Top of Given entries
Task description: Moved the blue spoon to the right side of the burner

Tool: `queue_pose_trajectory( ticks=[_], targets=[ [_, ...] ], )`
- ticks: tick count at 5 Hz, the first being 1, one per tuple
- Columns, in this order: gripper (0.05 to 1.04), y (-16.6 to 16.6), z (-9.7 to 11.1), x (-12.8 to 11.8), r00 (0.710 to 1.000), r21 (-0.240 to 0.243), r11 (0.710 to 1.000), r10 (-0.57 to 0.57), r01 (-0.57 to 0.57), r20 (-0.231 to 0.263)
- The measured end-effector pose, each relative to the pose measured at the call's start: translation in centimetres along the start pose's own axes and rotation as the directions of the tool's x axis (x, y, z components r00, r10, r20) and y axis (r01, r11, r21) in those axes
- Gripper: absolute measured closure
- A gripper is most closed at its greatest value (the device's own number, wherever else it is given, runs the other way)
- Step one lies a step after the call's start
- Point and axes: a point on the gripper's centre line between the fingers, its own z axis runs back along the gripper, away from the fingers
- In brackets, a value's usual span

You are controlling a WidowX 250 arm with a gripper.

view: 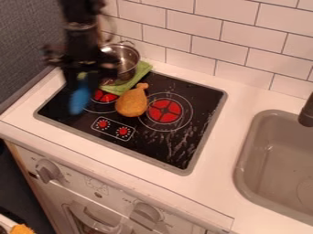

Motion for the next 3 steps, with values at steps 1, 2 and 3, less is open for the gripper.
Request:
queue_pose_trajectory(
  ticks=[1,2,3],
  targets=[
    [0.673,-6.1,-1.6,1.3,0.988,-0.053,0.987,-0.155,0.154,-0.023],
    [0.673,-10.7,-3.0,2.0,0.976,-0.074,0.975,-0.214,0.211,-0.033],
    [0.673,-12.5,-3.9,2.5,0.979,-0.100,0.977,-0.195,0.189,-0.057]
  ],
)
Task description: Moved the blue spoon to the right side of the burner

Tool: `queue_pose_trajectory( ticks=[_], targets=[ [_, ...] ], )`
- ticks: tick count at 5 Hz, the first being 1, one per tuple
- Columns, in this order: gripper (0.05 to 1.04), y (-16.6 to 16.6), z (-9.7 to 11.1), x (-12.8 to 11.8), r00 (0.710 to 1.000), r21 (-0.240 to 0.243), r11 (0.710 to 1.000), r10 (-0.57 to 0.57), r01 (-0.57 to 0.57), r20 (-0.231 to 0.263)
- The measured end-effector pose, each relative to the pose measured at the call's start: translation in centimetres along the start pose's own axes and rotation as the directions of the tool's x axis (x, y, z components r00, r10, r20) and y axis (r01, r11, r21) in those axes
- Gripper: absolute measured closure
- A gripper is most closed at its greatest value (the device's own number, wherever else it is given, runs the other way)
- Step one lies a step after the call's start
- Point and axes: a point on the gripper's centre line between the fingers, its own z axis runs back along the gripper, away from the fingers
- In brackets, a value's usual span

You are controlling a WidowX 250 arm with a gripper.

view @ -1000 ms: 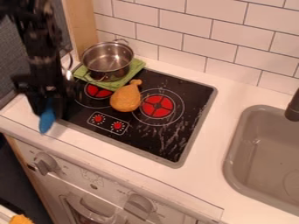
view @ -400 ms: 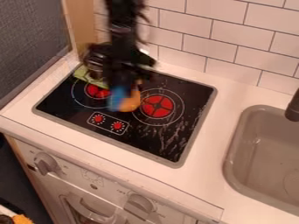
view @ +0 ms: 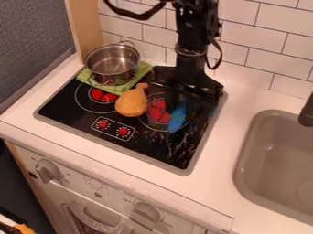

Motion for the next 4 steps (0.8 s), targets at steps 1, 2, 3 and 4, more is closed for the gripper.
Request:
queue_pose_trajectory(
  ticks=[1,2,3,4],
  targets=[
    [0.673,-0.48,-0.85,0.52,0.999,-0.020,0.999,0.032,-0.032,-0.020],
    [0.595,-0.38,-0.52,0.76,0.999,-0.011,0.999,0.041,-0.041,-0.021],
    [0.283,-0.08,-0.54,0.85,1.000,0.007,1.000,0.005,-0.005,-0.017],
    [0.085,-0.10,-0.62,0.51,1.000,0.029,0.999,-0.022,0.023,-0.010]
  ],
)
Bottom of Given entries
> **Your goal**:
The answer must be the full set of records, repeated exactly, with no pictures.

> **Result below**:
Task description: Moved the blue spoon to the right side of the burner

Tool: `queue_pose_trajectory( ticks=[_], targets=[ [_, ...] ], )`
- ticks: tick count at 5 Hz, the first being 1, one per tuple
- Columns, in this order: gripper (0.05 to 1.04), y (-16.6 to 16.6), z (-9.7 to 11.1), x (-12.8 to 11.8), r00 (0.710 to 1.000), r21 (-0.240 to 0.243), r11 (0.710 to 1.000), r10 (-0.57 to 0.57), r01 (-0.57 to 0.57), r20 (-0.231 to 0.263)
- The measured end-effector pose, each relative to the pose measured at the call's start: translation in centimetres along the start pose's own axes and rotation as the directions of the tool's x axis (x, y, z components r00, r10, r20) and y axis (r01, r11, r21) in those axes
- Gripper: absolute measured closure
- A gripper is most closed at its greatest value (the device's own number, wherever else it is given, runs the other way)
- Step one lies a step after the call's start
- Point and axes: a point on the gripper's centre line between the fingers, its own z axis runs back along the gripper, away from the fingers
- In brackets, a value's usual span

You are controlling a WidowX 250 arm with a gripper.

view: 

Motion for the next 3 steps, with values at steps 1, 2 and 3, less is open for the gripper.
Request:
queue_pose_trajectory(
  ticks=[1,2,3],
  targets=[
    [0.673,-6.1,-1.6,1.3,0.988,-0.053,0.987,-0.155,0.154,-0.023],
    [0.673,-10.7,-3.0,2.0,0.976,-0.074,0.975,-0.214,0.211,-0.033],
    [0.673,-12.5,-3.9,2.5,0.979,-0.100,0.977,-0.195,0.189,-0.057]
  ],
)
Task description: Moved the blue spoon to the right side of the burner

Tool: `queue_pose_trajectory( ticks=[_], targets=[ [_, ...] ], )`
- ticks: tick count at 5 Hz, the first being 1, one per tuple
- Columns, in this order: gripper (0.05 to 1.04), y (-16.6 to 16.6), z (-9.7 to 11.1), x (-12.8 to 11.8), r00 (0.710 to 1.000), r21 (-0.240 to 0.243), r11 (0.710 to 1.000), r10 (-0.57 to 0.57), r01 (-0.57 to 0.57), r20 (-0.231 to 0.263)
- The measured end-effector pose, each relative to the pose measured at the call's start: translation in centimetres along the start pose's own axes and rotation as the directions of the tool's x axis (x, y, z components r00, r10, r20) and y axis (r01, r11, r21) in those axes
- Gripper: absolute measured closure
- A gripper is most closed at its greatest value (the device's own number, wherever else it is given, runs the other way)
- Step one lies a step after the call's start
- Point and axes: a point on the gripper's centre line between the fingers, its own z axis runs back along the gripper, away from the fingers
- In brackets, a value's usual span

You are controlling a WidowX 250 arm with a gripper.

view @ -1000 ms: 
view @ -400 ms: 
view @ +0 ms: 

Motion for the next 4 steps (0.8 s), targets at steps 1, 2, 3 and 4, more is closed for the gripper.
Request:
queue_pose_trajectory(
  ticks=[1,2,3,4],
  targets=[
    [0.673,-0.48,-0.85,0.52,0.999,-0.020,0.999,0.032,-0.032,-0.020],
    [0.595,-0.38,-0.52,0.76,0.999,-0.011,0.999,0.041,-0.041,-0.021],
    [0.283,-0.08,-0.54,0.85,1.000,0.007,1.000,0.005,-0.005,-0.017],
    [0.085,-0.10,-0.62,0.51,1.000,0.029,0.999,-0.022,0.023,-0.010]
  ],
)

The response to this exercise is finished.